Aronoff: Our guest has been Brigitte Gabriel. The time has gone very fast. Again, her two books are They Must Be Stopped and Because They Hate, and she’s just given the information on Act for America. What about websites for the books? Of course, Amazon and the usual, but is there any other website you want to give us before we sign off here, Brigitte?

Gabriel: Thank you Roger. Yes, the books are available in all bookstores nationwide, as well as with any bookstore online. Both books are New York Times Bestsellers. They are also available in audio CDs, on Kindle, and everything else, so that you can find them very easily. I encourage you to get the books, read them—and donate them to a library in your community! Help me educate others about this issue. You can also go to our website, actforamerica.org. You can get the books through the website for a donation, and I encourage you to do that, because we can certainly use your help much more than Barnes and Noble, so you will not only be able to be getting the book, but you will also be able to help us financially, in order for us to continue doing the work that we do. I’m so grateful for U.S. And, Roger, I’m so grateful for your having me on your show, and giving me the time to share with your audience the important information that we just discussed.

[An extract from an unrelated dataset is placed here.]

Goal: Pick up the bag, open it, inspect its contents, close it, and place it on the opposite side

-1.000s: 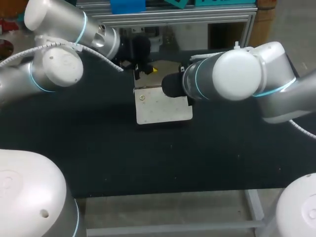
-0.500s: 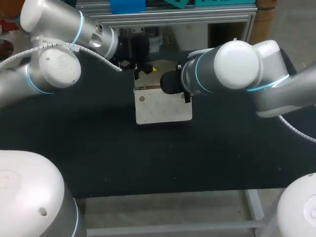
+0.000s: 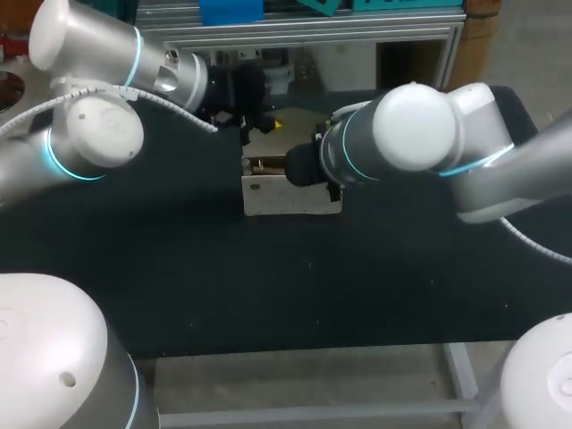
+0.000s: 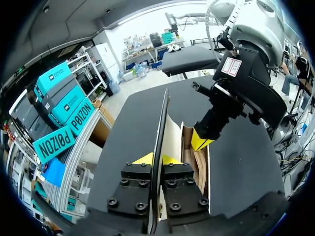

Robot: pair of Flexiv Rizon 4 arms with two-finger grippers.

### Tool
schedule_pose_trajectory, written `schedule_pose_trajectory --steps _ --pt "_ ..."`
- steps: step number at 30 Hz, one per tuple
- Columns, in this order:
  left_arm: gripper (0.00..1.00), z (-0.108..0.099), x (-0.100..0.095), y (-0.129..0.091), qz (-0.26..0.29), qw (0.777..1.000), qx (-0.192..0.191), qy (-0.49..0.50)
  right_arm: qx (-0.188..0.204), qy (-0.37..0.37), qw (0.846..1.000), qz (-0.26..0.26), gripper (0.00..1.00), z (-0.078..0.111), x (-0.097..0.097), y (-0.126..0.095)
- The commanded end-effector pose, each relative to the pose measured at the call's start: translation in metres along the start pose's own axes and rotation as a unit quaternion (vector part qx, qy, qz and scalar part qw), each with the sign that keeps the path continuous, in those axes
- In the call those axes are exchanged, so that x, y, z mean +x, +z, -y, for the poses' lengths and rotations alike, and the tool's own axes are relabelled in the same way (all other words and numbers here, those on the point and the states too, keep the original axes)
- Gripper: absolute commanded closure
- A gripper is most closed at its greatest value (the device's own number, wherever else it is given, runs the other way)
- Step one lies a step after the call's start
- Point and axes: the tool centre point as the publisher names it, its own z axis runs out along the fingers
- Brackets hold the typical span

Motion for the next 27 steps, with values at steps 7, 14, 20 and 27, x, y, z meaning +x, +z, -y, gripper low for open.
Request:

Aronoff: Thank you so much for being with us. We will have this as a podcast, and a complete transcript of this interview will be up sometime next week on our website at aim.org. Again, I want to thank Brigitte for being with us today. We will be back again next week. We have Senator Tom Coburn to discuss his book The Debt Bomb next Thursday—look forward to then, being back with you. Brigitte, thank you so much.

Gabriel: Thank you. Have a great day.